→ **Exercise instructions**:
Go through the entries, filter for the word "picture", and copy every line that has it.

Collection entries:
---------------

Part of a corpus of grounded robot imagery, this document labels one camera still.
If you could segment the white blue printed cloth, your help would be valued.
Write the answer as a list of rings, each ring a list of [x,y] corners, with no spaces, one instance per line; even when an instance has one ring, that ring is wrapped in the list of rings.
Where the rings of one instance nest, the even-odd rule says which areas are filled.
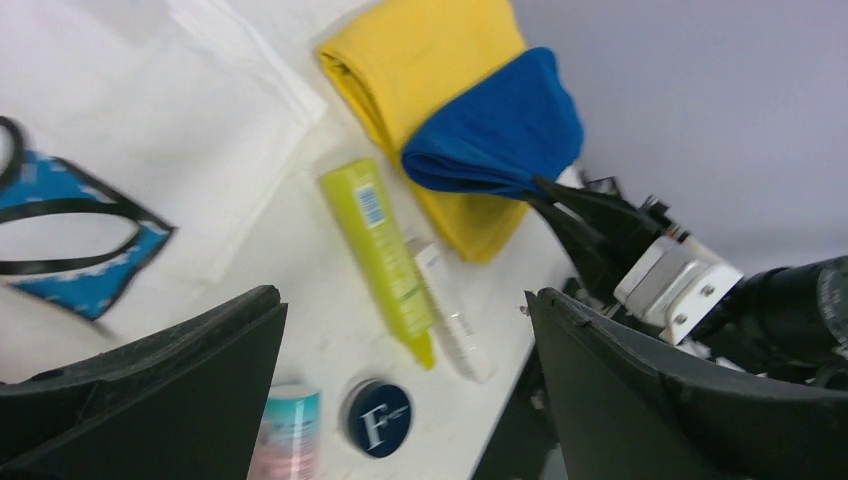
[[[282,1],[1,5],[1,282],[88,320],[217,281],[326,105]]]

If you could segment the pink teal bottle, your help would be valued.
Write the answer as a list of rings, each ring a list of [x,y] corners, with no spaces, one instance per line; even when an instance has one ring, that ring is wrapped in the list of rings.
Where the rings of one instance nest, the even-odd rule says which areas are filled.
[[[250,479],[315,479],[321,393],[303,384],[273,385],[248,470]]]

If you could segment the yellow cloth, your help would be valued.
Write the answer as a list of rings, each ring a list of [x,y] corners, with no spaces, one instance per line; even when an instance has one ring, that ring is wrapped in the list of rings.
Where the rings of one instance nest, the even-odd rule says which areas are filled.
[[[381,1],[317,47],[321,68],[389,162],[440,107],[526,48],[508,1]],[[503,197],[406,184],[462,260],[493,260],[527,208]]]

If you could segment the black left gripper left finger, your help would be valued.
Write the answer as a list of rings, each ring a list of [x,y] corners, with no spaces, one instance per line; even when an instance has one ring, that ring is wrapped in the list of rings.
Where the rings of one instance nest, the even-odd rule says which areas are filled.
[[[244,479],[286,323],[263,285],[1,388],[5,479]]]

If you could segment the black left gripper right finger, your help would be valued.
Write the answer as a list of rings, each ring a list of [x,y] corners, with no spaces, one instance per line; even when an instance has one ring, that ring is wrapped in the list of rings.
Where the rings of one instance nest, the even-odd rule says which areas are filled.
[[[843,479],[847,396],[729,369],[552,288],[526,303],[572,479]]]

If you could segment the dark blue round tin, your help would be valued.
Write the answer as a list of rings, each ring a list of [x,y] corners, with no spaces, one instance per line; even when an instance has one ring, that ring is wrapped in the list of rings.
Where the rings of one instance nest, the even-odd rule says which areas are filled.
[[[339,428],[355,450],[382,459],[404,444],[413,420],[413,402],[405,389],[384,379],[369,378],[356,384],[345,397]]]

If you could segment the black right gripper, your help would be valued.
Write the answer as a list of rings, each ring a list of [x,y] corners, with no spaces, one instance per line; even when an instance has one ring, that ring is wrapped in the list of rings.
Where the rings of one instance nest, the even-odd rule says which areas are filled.
[[[847,257],[743,279],[690,338],[742,370],[806,385],[847,383]]]

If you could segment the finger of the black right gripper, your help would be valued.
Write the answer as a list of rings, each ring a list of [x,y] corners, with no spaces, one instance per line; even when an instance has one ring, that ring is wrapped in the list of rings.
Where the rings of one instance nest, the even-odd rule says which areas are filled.
[[[547,222],[589,294],[613,302],[614,290],[663,235],[659,223],[613,195],[535,176],[526,201]]]

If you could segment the yellow-green tube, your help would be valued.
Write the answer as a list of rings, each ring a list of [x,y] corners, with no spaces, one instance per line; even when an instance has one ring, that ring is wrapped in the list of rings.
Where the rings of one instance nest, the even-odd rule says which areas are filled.
[[[365,158],[331,170],[319,185],[387,329],[422,369],[433,369],[433,309],[376,161]]]

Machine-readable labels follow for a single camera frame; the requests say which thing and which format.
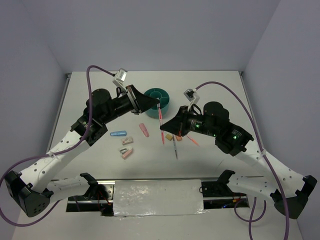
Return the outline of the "purple thin pen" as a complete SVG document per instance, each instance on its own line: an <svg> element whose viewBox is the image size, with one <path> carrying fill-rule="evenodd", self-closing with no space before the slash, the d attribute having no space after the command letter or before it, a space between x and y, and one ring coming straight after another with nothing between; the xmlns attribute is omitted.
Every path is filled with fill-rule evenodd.
<svg viewBox="0 0 320 240"><path fill-rule="evenodd" d="M173 141L175 157L176 157L176 159L178 159L178 151L177 151L177 145L176 145L176 140L175 140L175 136L174 135L172 135L172 141Z"/></svg>

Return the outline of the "blue translucent stapler case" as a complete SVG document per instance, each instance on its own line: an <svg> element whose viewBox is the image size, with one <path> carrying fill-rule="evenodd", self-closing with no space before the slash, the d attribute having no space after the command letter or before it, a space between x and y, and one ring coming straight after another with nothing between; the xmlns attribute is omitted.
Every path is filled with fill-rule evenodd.
<svg viewBox="0 0 320 240"><path fill-rule="evenodd" d="M109 133L112 137L125 137L127 136L126 130L113 131Z"/></svg>

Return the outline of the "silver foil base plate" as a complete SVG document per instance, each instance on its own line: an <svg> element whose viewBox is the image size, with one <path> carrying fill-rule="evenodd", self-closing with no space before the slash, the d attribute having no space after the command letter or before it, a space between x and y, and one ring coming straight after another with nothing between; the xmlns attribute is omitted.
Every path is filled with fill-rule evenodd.
<svg viewBox="0 0 320 240"><path fill-rule="evenodd" d="M120 217L185 216L203 214L201 181L146 180L117 181L113 213Z"/></svg>

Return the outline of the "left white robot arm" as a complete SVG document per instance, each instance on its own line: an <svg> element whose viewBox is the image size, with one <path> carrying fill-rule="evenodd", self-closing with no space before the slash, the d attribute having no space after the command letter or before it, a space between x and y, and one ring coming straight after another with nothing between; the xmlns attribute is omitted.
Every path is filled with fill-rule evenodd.
<svg viewBox="0 0 320 240"><path fill-rule="evenodd" d="M88 173L54 180L74 158L93 146L108 129L106 124L132 112L141 114L160 101L139 92L133 85L112 98L106 89L96 89L87 100L83 115L44 157L20 172L9 171L4 180L10 196L29 217L42 213L50 203L73 196L91 200L103 186Z"/></svg>

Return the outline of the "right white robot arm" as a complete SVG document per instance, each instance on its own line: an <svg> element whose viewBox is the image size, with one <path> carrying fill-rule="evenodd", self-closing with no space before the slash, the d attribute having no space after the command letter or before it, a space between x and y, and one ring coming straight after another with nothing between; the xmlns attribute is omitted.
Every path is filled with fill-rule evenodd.
<svg viewBox="0 0 320 240"><path fill-rule="evenodd" d="M223 196L244 193L261 198L272 202L281 214L285 214L287 206L289 218L297 219L317 184L313 176L303 176L261 150L250 133L230 122L229 111L219 102L206 103L202 114L181 106L160 129L179 137L189 132L213 137L214 144L223 153L243 161L265 178L264 181L253 180L233 170L224 170L217 180L217 190Z"/></svg>

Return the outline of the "teal round divided organizer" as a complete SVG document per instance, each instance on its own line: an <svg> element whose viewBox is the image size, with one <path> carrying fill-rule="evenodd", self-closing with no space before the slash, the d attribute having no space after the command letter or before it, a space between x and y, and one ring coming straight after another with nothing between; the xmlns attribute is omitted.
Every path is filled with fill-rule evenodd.
<svg viewBox="0 0 320 240"><path fill-rule="evenodd" d="M170 106L169 94L162 88L150 88L144 94L159 100L161 114L162 114L162 117L164 117L168 112L169 106ZM150 118L153 118L153 119L159 118L159 112L158 112L157 106L150 108L145 113Z"/></svg>

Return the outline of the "orange red thin pen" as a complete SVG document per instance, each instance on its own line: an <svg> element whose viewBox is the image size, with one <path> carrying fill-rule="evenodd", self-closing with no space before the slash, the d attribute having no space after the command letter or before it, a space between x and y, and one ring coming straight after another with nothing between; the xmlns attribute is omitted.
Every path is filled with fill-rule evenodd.
<svg viewBox="0 0 320 240"><path fill-rule="evenodd" d="M192 138L191 136L187 135L188 139L190 139L196 146L200 147L200 145L198 144L198 142Z"/></svg>

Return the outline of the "pink translucent case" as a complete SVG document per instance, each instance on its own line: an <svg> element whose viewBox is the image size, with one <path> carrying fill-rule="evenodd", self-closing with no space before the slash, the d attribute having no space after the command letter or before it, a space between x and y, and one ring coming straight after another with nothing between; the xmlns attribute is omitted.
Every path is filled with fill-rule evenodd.
<svg viewBox="0 0 320 240"><path fill-rule="evenodd" d="M140 128L140 130L142 131L142 133L144 134L145 137L148 138L150 136L150 134L149 134L149 132L148 132L148 130L147 130L147 128L146 128L144 123L140 123L139 124L139 128Z"/></svg>

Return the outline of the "red highlighter pen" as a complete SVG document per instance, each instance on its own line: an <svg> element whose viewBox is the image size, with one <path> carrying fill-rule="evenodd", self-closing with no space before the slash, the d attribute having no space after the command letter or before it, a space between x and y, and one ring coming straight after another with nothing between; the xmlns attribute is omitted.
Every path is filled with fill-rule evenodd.
<svg viewBox="0 0 320 240"><path fill-rule="evenodd" d="M160 105L160 103L157 104L157 109L158 109L159 125L160 125L160 127L161 127L162 124L163 124L163 117L162 117L162 111L161 111L161 105ZM163 131L163 130L160 130L160 132L161 132L162 144L164 145L164 144L165 144L165 134L164 134L164 131Z"/></svg>

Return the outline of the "yellow eraser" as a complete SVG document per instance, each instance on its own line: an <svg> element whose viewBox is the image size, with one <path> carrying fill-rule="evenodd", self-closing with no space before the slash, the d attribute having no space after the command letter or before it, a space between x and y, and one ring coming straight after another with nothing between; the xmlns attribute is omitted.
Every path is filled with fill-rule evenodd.
<svg viewBox="0 0 320 240"><path fill-rule="evenodd" d="M173 136L171 134L166 134L165 138L171 141L173 139Z"/></svg>

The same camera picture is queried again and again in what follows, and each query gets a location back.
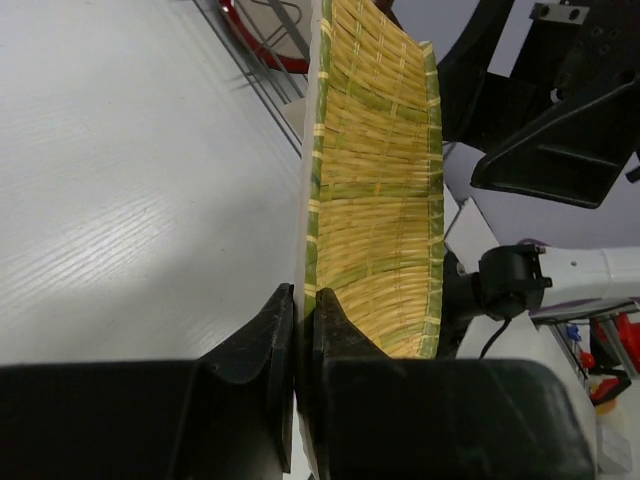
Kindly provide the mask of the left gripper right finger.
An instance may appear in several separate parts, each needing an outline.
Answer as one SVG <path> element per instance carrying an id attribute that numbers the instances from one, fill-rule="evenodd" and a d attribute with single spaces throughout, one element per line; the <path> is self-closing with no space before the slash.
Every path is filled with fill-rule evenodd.
<path id="1" fill-rule="evenodd" d="M 296 393 L 318 479 L 591 479 L 568 392 L 522 359 L 393 359 L 320 291 Z"/>

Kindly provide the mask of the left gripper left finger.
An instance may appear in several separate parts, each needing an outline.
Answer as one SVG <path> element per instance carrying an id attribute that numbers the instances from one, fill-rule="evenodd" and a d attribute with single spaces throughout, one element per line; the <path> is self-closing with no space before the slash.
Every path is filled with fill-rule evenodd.
<path id="1" fill-rule="evenodd" d="M 5 479 L 280 479 L 291 470 L 293 288 L 194 360 L 1 370 Z"/>

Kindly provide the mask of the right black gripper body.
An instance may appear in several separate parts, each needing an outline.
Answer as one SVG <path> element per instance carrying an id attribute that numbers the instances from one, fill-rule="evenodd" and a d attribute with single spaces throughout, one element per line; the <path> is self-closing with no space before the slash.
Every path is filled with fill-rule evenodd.
<path id="1" fill-rule="evenodd" d="M 438 64 L 443 137 L 490 150 L 555 103 L 639 81 L 636 1 L 537 1 L 511 73 L 490 72 L 510 1 L 481 1 Z"/>

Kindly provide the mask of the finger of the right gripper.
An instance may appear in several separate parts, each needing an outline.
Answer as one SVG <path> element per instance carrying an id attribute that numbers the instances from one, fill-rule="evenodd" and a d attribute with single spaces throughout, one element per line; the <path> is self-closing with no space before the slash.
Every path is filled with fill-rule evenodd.
<path id="1" fill-rule="evenodd" d="M 471 185 L 596 209 L 638 150 L 639 76 L 603 76 L 485 155 Z"/>

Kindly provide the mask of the bamboo pattern square plate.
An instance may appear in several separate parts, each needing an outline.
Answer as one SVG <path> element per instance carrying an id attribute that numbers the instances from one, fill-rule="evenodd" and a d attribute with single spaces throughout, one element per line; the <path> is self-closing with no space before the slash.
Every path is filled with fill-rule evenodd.
<path id="1" fill-rule="evenodd" d="M 371 1 L 312 5 L 294 298 L 302 331 L 332 290 L 393 358 L 435 357 L 445 256 L 433 45 Z"/>

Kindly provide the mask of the red rimmed pink plate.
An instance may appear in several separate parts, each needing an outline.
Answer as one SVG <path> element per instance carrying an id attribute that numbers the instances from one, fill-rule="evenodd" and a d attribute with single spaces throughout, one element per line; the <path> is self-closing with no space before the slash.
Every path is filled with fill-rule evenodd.
<path id="1" fill-rule="evenodd" d="M 218 5 L 229 30 L 268 67 L 308 72 L 310 1 L 225 0 Z"/>

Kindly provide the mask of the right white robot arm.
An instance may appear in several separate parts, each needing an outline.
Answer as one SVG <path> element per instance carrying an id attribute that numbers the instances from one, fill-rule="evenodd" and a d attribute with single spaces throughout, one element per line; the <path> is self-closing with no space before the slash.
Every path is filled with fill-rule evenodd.
<path id="1" fill-rule="evenodd" d="M 439 62 L 443 135 L 482 154 L 478 189 L 594 209 L 639 152 L 639 5 L 538 3 L 508 76 L 489 63 L 511 13 L 481 1 Z M 562 250 L 522 242 L 484 253 L 477 270 L 445 272 L 437 350 L 452 356 L 471 320 L 535 325 L 630 312 L 639 299 L 639 251 Z"/>

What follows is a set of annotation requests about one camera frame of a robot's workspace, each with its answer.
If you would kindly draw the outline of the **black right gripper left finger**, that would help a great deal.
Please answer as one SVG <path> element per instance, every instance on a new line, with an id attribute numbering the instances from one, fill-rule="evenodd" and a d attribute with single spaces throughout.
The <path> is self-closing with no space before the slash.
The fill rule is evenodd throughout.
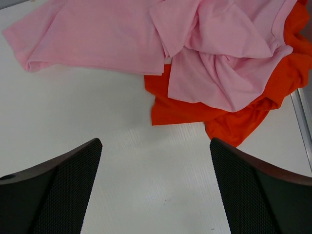
<path id="1" fill-rule="evenodd" d="M 102 143 L 94 138 L 51 160 L 0 179 L 2 234 L 79 234 Z"/>

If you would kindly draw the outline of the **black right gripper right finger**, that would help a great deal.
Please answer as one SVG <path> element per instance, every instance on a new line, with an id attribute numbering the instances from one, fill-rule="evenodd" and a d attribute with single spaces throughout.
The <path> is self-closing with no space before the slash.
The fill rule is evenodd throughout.
<path id="1" fill-rule="evenodd" d="M 233 234 L 310 234 L 312 179 L 213 138 L 210 152 Z"/>

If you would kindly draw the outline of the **pink t shirt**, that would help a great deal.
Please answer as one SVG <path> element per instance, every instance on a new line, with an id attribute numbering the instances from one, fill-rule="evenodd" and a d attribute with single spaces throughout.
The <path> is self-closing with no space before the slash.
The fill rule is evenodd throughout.
<path id="1" fill-rule="evenodd" d="M 160 75 L 168 97 L 236 112 L 292 52 L 293 0 L 49 0 L 3 31 L 28 72 L 64 64 Z"/>

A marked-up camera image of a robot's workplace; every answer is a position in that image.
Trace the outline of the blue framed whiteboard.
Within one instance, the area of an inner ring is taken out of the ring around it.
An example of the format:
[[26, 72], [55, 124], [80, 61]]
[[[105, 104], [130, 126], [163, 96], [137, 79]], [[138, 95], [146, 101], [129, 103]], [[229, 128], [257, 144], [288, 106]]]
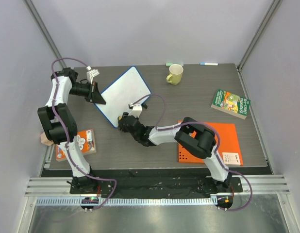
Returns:
[[151, 94], [150, 88], [137, 67], [132, 66], [102, 91], [101, 96], [106, 104], [96, 103], [95, 106], [116, 128], [118, 127], [117, 118], [124, 112], [130, 111], [129, 104], [148, 94]]

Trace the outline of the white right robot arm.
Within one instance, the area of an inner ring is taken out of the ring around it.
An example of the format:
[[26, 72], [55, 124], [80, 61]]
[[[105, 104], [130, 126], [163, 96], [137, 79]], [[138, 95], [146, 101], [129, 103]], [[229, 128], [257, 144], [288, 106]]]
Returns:
[[178, 143], [190, 154], [204, 161], [214, 180], [216, 190], [226, 191], [231, 187], [232, 174], [218, 153], [219, 135], [215, 129], [185, 117], [182, 122], [171, 126], [154, 127], [140, 123], [139, 118], [123, 113], [118, 117], [118, 129], [130, 133], [135, 141], [145, 147], [163, 143]]

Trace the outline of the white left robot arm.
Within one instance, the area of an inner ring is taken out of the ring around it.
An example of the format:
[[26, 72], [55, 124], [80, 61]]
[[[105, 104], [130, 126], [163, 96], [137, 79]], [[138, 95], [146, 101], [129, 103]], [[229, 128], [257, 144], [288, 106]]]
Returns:
[[85, 160], [77, 141], [77, 124], [67, 102], [70, 94], [84, 97], [87, 102], [106, 104], [93, 81], [77, 82], [78, 73], [72, 68], [63, 68], [51, 75], [52, 90], [44, 107], [37, 110], [46, 138], [53, 141], [65, 154], [72, 169], [71, 187], [92, 194], [98, 188], [93, 179], [90, 164]]

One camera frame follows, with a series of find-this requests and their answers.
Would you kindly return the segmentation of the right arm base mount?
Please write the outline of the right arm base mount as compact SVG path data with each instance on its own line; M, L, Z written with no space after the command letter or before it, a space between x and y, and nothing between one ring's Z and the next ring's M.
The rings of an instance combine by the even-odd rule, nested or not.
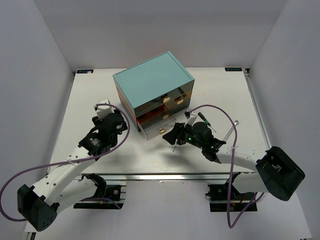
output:
M207 193L211 213L226 213L228 205L229 174L206 174ZM240 213L254 197L254 192L240 193L234 186L230 191L230 212Z

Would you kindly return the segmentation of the clear drawer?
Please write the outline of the clear drawer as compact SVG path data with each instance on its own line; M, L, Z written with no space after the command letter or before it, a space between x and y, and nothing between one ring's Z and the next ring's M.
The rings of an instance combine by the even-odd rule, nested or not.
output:
M163 119L163 115L158 115L147 120L139 120L138 127L149 141L158 135L162 135L159 131L160 128L166 129L167 132L174 127L175 123L176 118L174 116L170 115L170 117Z

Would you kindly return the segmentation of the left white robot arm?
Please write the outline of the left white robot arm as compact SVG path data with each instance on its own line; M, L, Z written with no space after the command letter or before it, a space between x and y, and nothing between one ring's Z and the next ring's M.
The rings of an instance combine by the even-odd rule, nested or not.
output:
M110 111L102 119L93 117L92 121L94 128L64 163L33 185L24 184L17 191L18 212L38 232L47 229L60 212L77 202L106 197L107 184L96 173L82 176L76 185L71 182L116 147L118 136L128 127L119 110Z

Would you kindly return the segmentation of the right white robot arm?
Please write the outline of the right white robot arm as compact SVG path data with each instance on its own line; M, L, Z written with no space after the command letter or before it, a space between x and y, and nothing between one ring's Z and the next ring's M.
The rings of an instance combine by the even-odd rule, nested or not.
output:
M250 173L233 173L227 180L226 195L236 200L244 193L270 193L275 198L288 201L305 179L303 170L280 148L272 146L266 151L227 146L215 138L204 122L193 125L176 123L162 137L170 145L190 144L201 149L210 162L234 164Z

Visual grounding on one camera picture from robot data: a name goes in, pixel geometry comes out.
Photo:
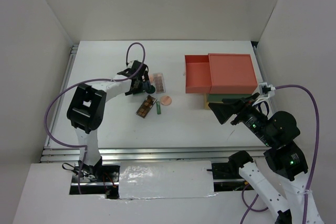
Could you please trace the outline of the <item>green drawer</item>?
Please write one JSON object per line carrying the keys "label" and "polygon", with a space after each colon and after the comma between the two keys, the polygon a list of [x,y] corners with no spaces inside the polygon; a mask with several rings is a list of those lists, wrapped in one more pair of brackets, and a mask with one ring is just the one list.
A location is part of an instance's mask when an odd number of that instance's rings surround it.
{"label": "green drawer", "polygon": [[222,99],[241,99],[250,97],[251,94],[205,94],[207,102],[222,102]]}

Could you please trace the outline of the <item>green lipstick tube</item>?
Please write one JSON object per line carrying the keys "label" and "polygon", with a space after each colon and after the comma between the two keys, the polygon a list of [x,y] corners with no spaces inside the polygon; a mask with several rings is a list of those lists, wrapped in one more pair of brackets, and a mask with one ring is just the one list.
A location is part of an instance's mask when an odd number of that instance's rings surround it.
{"label": "green lipstick tube", "polygon": [[156,111],[158,115],[161,114],[161,104],[159,101],[156,102]]}

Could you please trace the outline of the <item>coral top drawer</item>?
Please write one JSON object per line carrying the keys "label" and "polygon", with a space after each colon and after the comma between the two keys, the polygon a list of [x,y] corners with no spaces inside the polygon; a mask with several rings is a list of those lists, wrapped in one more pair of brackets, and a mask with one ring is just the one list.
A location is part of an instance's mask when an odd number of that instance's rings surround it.
{"label": "coral top drawer", "polygon": [[211,86],[208,55],[185,55],[185,93],[209,93]]}

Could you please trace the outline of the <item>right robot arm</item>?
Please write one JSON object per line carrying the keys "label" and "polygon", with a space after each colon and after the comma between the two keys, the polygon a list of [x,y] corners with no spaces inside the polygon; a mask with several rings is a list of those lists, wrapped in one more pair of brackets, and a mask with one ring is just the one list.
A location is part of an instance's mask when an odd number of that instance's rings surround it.
{"label": "right robot arm", "polygon": [[259,94],[241,99],[209,103],[220,124],[231,116],[231,125],[242,123],[268,149],[264,152],[269,168],[278,176],[285,192],[282,196],[258,169],[246,151],[228,158],[228,172],[247,181],[270,210],[275,223],[323,223],[308,188],[310,169],[303,151],[294,142],[300,135],[296,119],[279,111],[272,117],[263,114],[255,102]]}

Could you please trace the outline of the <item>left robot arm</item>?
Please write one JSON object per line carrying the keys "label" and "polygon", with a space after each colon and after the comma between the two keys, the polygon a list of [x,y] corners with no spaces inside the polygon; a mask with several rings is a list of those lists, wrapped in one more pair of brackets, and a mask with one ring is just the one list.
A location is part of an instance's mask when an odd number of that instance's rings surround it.
{"label": "left robot arm", "polygon": [[136,60],[111,80],[93,85],[84,83],[76,88],[67,118],[75,129],[79,145],[84,146],[78,164],[90,181],[98,181],[103,175],[98,128],[103,121],[106,103],[121,94],[151,93],[152,90],[148,66]]}

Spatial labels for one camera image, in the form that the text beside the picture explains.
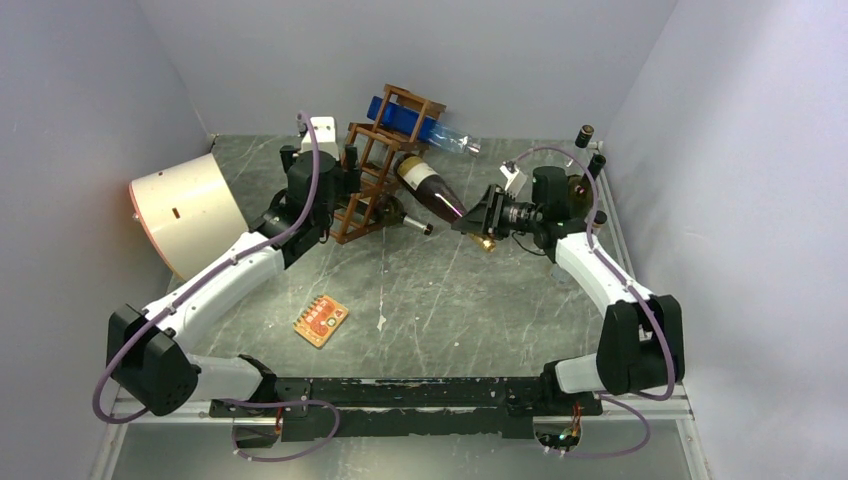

---------------

→ **Expected answer**:
The same camera picture is queried again and again in what follows, and each query gets a location back.
Visual grounding on one camera picture from robot data: a name goes in, pixel geometry comes out.
Spatial labels for one camera image, in the form that the text beside the picture explains.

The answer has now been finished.